In December, revenue totaled $50.3 million, compared with $46.1 million in the same month a year ago, according to the lottery.
Scratch-off revenue reached $41.7 million last month, up slightly from $38.8 million a year ago, while draw-game ticket revenue was $8.6 million, an increase from $7.1 million a year ago.
Hagler attributed the scratch-off increases to the introduction of three new games in December.
"We also believe that draw game sales saw an uplift due to the high jackpots, which we refer to as the halo effect," he said when asked about the impact of Mega Millions and Powerball jackpots on rising draw-game revenue last month.
Powerball's estimated jackpot reached $550 million, while Mega Millions was estimated at $750 million on Wednesday, according to their websites.
The lottery raised $5.9 million for scholarships last month, compared with the $6.3 million raised in December 2019.
"While the lottery earned more in December 2020, we are required to hold unclaimed prizes as earnings until fiscal year-end, which is June 30, 2021," Hagler said. "Thus, net proceeds will rise in June 2021 when the funds are transferred to net proceeds. Technically speaking, net proceeds were not down in December [year over year], but simply not yet accounted for in the net proceeds compilation."
At the end of each fiscal year, the lottery transfers the balance of the unclaimed prize reserve fund, minus $1 million, to college scholarships under state law.
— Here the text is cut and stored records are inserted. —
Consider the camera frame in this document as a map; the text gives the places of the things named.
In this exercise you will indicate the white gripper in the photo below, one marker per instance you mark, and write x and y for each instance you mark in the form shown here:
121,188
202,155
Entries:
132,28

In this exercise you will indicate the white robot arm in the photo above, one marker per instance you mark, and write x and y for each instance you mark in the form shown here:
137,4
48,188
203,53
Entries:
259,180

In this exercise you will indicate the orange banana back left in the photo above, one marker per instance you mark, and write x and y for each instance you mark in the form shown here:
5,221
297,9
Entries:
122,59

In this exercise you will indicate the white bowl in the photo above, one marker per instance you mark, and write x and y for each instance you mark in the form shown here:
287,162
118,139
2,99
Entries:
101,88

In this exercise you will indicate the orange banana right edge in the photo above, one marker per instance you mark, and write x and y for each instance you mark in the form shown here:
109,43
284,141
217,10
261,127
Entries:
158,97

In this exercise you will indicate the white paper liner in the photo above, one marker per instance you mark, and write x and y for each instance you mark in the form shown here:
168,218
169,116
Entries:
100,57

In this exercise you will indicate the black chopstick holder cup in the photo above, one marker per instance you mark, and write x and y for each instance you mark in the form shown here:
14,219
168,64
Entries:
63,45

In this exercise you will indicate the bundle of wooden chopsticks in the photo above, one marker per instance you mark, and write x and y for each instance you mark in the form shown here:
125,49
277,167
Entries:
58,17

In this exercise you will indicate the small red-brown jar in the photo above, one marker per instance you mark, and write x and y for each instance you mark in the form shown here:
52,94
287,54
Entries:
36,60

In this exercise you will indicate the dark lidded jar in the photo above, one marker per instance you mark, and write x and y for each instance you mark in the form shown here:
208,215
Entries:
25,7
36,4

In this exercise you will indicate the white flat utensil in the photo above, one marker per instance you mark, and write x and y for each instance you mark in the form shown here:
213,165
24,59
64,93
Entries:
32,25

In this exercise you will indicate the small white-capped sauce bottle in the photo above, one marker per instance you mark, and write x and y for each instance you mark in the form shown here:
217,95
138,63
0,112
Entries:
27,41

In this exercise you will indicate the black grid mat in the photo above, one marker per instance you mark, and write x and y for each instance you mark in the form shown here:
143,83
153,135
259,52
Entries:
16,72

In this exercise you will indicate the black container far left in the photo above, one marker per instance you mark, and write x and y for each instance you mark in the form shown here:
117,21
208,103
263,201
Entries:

On Dec. 31, the unclaimed prize reserve fund totaled $3.8 million after collecting $1.6 million in unclaimed prize funds in December.
Asked whether the lottery will propose any legislation in the regular legislative session that started Monday, Hagler said "the lottery does not plan to propose a legislative agenda during the 93rd General Assembly."
"We will respond to any legislation that touches on the business of the lottery, and we will offer insight as to how any proposed legislation will impact either Lottery operations or the ability to generate outsized net Proceeds," he said.
The Arkansas Division of Higher Education distributed $90.6 million in Arkansas Academic Challenge Scholarships to 31,649 students in fiscal 2020, according to the division. The scholarships also are financed with $20 million a year in state general revenue.
The division forecasts it will distribute $91 million in scholarships to 31,000 students in fiscal 2021.
Last month, division spokeswoman Alisha Lewis said the division had distributed $38.8 million in lottery scholarships to 28,005 students so far in fiscal 2021.
The total amount of Arkansas Academic Challenge Scholarships peaked at $132.9 million in fiscal 2013, going to 33,353 students. The total amount of scholarship dollars awarded has dropped since then largely because the Legislature cut the amounts of the initial scholarships.
The lottery also helps finance the Workforce Challenge Scholarship and the Concurrent Challenge Scholarship.
The 2017 Legislature created the Workforce Challenge program to use excess lottery proceeds to provide up to $800 a year for students enrolled in programs that lead them to being qualified for high-demand occupations.
Last month, Lewis said the division has distributed $345,465 in Workforce Challenge Scholarships to 443 students so far in fiscal 2021.
The 2019 Legislature created the lottery-financed Concurrent Challenge program. High school juniors and seniors are eligible to receive the scholarships for a semester or an academic year in which they are enrolled in an endorsed concurrent course or certificate program under certain conditions.
Last month, Lewis said the division had distributed $683,302 in Concurrent Challenge Scholarships to 3,895 students so far in fiscal 2021.